FacebookTwitterGoogle+RedditEmail

Mahmoud Abbas vs Mohammed Dahlan

by RAMZY BAROUD

When late Palestinian leader Yasser Arafat was confined by Israeli soldiers to his headquarters in the West Bank city of Ramallah, Mohammed Dahlan reigned supreme. As perhaps the most powerful and effective member of the ‘Gang of Five’, he managed the affairs of the ruling Fatah movement, coordinated with Israel regarding matters of security, and even wheeled and dealed in issues of regional and international affairs.

That was the period between March and April 2002 and it was a different time. Back then, Dahlan – a former Palestinian Authority (PA) minister, a former National Security advisor and a former head of Gaza’s PA Preventative Security Service (PSS)- was king of the hill. All of his rivals were conveniently or by chance out of the picture. Arafat was then imprisoned in his office in al-Muqata’a, and Dahlan’s toughest contender, Jibril Rajoub, leader of the West Bank PSS, was discredited in a most humiliating fashion. During the most violent Israeli crackdown of the Second Palestinian Intifada (2000-2005), Rajoub handed the PSS headquarters to the Israeli army with all of its Palestinian political prisoners and walked away. Since then, Rajoub’s star faded into a dark chapter of Palestinian history. For Dahlan, however, it was yet a new start.

This is not exactly the kind of history the Fatah leadership, Dahlan included, would like to remember. Such history is simply too dangerous as it underscores the reality that engulfed, and to a large degree, continues to shape the ruling class of the Palestinian Authority in Ramallah whose reach has touched upon every aspect of Palestinian life.

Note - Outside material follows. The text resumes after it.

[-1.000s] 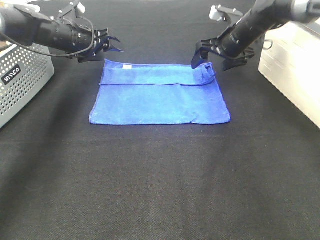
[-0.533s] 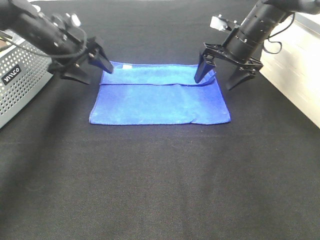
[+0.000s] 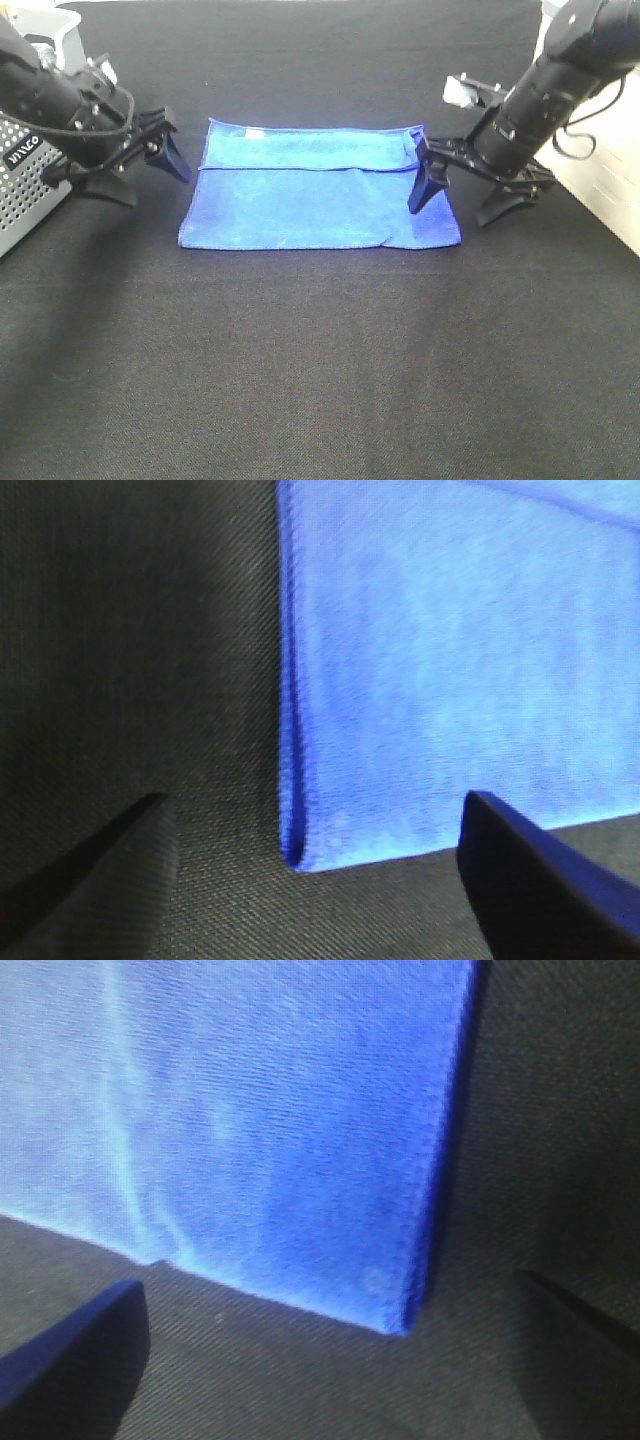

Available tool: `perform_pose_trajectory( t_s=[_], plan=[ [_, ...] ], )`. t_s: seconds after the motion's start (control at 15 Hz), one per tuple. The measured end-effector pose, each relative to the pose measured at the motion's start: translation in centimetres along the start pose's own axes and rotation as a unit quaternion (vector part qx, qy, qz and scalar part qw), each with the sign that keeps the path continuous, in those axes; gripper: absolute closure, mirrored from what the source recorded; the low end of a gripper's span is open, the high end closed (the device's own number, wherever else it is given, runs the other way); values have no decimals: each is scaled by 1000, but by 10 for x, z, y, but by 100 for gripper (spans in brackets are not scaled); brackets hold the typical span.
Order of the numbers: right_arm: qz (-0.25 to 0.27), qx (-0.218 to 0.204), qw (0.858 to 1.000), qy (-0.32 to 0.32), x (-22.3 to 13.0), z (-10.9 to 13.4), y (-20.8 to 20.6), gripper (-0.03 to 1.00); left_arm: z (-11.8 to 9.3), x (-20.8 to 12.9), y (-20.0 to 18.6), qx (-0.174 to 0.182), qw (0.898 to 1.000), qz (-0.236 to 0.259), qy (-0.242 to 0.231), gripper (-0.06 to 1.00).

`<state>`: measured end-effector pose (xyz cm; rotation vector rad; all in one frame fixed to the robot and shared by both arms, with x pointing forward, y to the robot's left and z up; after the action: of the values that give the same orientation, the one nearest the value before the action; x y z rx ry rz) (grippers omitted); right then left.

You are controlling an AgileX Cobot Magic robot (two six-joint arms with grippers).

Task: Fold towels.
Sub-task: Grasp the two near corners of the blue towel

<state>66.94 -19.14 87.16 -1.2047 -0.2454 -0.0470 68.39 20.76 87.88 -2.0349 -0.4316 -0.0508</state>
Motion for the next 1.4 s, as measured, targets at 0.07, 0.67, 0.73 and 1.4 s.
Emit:
perform_pose_trajectory(
  t_s=[0.07,0.67,0.73,1.4],
  plan=[
    [-7,-3,1000,-2,1,-1,1,8,3,-4,10,4,1000,12,-5,21],
    [-13,52,998,17,2,3,28,8,-29,-28,57,-1,1000,5,11,21],
    [-14,56,998,21,3,4,30,9,-30,-27,57,-2,1000,1,5,24],
    [7,57,997,49,-3,2,36,97,-26,-39,53,15,998,50,34,93]
  ],
)
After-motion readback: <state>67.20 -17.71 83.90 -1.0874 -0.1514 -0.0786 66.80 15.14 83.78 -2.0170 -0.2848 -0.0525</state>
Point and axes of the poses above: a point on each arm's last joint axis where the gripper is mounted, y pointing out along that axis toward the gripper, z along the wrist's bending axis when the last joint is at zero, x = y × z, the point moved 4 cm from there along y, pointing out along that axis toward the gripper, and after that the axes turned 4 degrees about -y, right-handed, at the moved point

The second uprising, starting in Sep. 2000, unlike the first Intifada of 1987, resulted in much harm. The latter revolution seemed to lack unity of purpose, was more militarized, and allowed Israel to rearrange the post-Intifada and post-Arafat political scene in such a way as to privilege its trusted allies within the Palestinian camp. Dahlan, and the current PA president Mahmoud Abbas, elected in 2005 to a five-year-term, were obviously spared the Israeli purges. Hamas, on the other hand, lost several layers of its leadership, as did the Islamic Jihad and the Popular Front for the Liberation of Palestine (PFLP), which like other socialist groups suffered massive crackdowns and assassinations. Even Fatah activists paid a terribly heavy price of blood and imprisonments because of the leading role they played in the Intifada. For Abbas and Dahlan, however, things were not too bad. In fact, at least for a while, the outcome of the Intifada was quite beneficial for some Palestinian leaders who were at one point relegated to minor roles. Thanks to Israeli schemes, and American pressure, they were brought back to the limelight.

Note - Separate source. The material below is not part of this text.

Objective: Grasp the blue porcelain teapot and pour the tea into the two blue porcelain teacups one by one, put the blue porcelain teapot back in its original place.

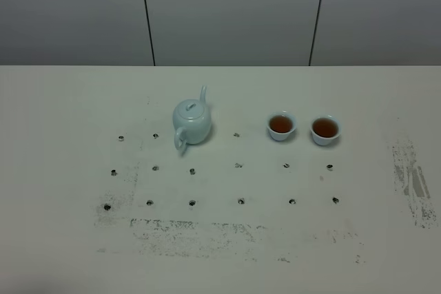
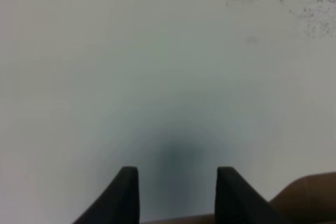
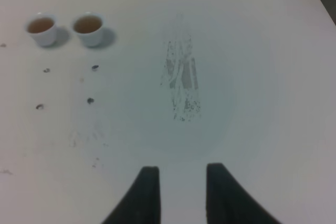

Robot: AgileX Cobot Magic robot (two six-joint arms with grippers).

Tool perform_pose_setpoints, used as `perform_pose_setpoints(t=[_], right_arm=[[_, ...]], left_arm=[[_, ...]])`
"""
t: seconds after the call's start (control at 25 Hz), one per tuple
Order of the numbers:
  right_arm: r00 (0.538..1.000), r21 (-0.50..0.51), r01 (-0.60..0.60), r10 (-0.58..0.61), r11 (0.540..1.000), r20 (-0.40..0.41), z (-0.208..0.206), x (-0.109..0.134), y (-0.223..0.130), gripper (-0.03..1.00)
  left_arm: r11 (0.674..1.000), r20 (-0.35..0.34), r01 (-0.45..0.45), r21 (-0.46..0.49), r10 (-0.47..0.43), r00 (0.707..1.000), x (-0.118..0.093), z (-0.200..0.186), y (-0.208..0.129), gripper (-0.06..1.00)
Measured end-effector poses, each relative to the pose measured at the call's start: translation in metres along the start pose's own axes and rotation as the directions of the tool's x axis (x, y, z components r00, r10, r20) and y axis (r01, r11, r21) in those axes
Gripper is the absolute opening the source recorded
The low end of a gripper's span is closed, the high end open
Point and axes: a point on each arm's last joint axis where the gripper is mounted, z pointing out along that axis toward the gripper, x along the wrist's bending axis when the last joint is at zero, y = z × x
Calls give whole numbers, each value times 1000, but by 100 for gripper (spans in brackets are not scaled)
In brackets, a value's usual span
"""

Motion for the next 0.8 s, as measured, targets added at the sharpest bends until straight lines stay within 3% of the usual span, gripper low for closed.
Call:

12 years later both Abbas and Dahlan are still the center of attention. Abbas, 79, is an aging president of an authority that has access to funds but no real sovereignty or political leverage (aside from what Israel finds acceptable); and Dahlan, 52, is in exile in the UAE after his supporters were chased out of Gaza by Hamas in 2007, and then the West Bank by his own party in June 2011. This occurred after he was accused of corruption and the poisoning of Arafat, on behalf of Israel, during the Israeli siege. But Dahlan, aided by some strong friends around the region – and of course, his old intelligence contacts in Israel and the US – is unmistakably plotting a comeback.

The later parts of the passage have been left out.